Where the records below show a line containing "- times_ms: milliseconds", start copying; end with the line containing "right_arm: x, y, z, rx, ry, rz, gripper", and copy it too.
┌──
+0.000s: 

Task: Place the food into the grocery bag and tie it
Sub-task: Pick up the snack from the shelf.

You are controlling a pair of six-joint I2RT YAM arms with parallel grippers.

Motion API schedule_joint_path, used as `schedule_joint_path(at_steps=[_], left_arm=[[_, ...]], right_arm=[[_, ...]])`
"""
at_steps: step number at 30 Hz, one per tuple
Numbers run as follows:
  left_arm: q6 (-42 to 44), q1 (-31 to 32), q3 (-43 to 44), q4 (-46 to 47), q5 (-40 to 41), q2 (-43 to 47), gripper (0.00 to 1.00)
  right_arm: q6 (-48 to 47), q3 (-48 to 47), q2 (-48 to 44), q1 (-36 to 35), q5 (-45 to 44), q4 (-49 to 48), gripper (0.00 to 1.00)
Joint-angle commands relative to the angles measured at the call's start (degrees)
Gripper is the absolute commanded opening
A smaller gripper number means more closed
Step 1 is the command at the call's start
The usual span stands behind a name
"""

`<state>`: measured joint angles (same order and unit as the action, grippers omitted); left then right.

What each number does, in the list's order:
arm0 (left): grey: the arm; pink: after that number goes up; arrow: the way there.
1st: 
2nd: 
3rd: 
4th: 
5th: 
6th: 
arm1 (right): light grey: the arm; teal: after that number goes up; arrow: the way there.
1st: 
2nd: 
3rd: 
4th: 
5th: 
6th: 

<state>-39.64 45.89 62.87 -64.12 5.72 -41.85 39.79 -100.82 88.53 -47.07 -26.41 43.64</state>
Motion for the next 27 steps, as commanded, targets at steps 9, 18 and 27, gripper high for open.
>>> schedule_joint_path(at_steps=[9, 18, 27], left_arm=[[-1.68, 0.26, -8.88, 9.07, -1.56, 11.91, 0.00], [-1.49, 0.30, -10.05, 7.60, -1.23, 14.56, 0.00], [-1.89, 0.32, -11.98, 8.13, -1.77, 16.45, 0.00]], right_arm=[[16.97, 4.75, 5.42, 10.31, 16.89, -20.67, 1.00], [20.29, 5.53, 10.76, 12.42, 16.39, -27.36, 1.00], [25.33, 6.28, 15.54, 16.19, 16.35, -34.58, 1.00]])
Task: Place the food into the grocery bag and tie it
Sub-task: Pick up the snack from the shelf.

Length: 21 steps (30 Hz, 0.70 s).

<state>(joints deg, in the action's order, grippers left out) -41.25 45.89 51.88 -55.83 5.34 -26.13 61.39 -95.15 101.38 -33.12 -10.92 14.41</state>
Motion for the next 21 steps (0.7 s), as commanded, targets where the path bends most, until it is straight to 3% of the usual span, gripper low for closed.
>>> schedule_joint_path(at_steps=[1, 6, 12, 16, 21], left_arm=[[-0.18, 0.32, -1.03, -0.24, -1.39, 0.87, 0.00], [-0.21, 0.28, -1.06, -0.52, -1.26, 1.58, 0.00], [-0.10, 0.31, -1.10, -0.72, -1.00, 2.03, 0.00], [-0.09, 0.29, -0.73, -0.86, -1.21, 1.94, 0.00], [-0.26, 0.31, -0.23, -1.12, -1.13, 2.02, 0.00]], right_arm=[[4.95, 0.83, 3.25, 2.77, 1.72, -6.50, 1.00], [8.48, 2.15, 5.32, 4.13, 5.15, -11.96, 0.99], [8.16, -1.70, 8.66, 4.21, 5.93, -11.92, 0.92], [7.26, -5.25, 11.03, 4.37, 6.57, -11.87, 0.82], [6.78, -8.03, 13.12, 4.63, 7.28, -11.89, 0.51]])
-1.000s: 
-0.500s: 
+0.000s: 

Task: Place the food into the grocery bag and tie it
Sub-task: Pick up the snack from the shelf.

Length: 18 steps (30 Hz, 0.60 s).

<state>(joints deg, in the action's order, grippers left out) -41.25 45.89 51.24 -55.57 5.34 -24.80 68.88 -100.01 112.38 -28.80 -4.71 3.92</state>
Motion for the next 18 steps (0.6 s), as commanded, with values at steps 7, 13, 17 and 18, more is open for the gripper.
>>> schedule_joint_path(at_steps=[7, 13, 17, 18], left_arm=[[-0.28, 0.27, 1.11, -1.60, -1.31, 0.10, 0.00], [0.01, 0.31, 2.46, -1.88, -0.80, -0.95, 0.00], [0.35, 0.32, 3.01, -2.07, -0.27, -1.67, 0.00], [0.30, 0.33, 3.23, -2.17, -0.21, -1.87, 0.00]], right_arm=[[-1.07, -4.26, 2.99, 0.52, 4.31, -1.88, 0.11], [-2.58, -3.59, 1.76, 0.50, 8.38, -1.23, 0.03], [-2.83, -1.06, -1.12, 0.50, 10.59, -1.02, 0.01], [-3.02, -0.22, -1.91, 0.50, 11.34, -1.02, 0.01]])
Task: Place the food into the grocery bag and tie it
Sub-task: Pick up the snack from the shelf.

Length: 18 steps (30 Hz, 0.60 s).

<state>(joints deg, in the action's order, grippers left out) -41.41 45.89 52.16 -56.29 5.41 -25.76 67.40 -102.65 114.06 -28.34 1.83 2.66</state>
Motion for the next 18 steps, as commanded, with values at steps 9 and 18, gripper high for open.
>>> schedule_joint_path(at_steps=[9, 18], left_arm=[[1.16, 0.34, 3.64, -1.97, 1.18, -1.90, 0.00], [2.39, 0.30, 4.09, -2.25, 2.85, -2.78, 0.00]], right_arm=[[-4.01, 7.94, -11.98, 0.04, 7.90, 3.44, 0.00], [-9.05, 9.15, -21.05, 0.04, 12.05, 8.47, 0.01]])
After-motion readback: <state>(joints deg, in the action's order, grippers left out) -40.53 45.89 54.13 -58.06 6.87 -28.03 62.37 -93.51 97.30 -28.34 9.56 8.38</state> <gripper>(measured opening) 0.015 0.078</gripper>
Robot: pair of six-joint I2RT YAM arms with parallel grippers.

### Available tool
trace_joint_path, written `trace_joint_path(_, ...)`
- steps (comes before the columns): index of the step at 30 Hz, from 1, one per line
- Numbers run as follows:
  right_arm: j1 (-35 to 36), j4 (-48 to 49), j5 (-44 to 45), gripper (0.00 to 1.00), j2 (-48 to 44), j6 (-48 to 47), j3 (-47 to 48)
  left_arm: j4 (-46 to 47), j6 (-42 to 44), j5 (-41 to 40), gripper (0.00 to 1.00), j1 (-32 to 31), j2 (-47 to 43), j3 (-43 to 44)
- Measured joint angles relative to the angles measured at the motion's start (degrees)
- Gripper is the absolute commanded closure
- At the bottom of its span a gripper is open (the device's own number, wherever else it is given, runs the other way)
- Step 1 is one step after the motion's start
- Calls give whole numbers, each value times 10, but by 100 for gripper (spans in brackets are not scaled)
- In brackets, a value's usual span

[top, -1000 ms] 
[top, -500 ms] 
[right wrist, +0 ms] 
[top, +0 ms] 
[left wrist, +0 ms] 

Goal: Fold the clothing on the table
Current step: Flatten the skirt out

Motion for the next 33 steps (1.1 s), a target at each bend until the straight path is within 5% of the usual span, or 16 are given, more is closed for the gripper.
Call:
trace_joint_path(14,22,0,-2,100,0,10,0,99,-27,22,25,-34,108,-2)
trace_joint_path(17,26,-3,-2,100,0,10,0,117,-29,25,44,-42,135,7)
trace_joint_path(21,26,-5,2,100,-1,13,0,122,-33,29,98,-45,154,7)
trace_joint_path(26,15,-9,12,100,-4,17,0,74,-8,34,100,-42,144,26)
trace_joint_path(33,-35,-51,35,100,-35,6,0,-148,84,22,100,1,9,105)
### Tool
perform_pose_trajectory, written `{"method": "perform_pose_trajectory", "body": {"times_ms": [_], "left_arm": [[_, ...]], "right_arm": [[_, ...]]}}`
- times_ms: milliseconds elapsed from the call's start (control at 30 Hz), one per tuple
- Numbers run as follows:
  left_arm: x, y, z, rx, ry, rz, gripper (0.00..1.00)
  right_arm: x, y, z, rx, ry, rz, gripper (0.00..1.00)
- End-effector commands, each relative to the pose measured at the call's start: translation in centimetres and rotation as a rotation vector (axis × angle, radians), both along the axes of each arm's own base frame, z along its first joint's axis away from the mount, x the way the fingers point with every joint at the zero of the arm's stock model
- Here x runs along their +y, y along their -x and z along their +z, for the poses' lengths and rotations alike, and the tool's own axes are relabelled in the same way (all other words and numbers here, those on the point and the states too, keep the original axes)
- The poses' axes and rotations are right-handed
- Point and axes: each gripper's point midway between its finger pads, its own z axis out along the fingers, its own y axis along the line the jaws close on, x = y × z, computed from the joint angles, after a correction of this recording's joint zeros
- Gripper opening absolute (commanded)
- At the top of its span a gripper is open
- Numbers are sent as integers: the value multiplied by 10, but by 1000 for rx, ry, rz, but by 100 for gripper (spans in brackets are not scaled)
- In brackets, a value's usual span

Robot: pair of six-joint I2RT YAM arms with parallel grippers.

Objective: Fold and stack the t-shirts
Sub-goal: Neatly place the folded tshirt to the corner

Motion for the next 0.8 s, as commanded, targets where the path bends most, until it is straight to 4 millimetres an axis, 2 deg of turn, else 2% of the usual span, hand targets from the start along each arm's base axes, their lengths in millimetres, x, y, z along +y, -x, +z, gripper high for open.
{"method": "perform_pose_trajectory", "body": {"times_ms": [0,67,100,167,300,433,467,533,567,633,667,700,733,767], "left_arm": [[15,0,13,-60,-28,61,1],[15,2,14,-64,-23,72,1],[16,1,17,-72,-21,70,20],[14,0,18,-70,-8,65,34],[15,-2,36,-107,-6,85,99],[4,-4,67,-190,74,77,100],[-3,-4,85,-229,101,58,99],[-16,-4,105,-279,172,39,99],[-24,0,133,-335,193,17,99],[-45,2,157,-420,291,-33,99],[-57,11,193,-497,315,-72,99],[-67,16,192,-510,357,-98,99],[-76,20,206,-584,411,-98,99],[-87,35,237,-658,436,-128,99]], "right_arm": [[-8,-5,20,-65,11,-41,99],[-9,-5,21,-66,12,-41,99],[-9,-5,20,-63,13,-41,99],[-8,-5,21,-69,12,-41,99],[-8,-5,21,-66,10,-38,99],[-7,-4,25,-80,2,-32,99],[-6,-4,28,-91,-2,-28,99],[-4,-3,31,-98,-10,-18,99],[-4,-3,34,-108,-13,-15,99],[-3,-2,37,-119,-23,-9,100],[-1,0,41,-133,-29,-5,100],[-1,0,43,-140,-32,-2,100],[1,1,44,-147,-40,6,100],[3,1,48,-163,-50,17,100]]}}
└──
- [RESPONSE]:
- times_ms: milliseconds elapsed from the call's start (control at 30 Hz), one per tuple
- Numbers run as follows:
  left_arm: x, y, z, rx, ry, rz, gripper (0.00..1.00)
  right_arm: x, y, z, rx, ry, rz, gripper (0.00..1.00)

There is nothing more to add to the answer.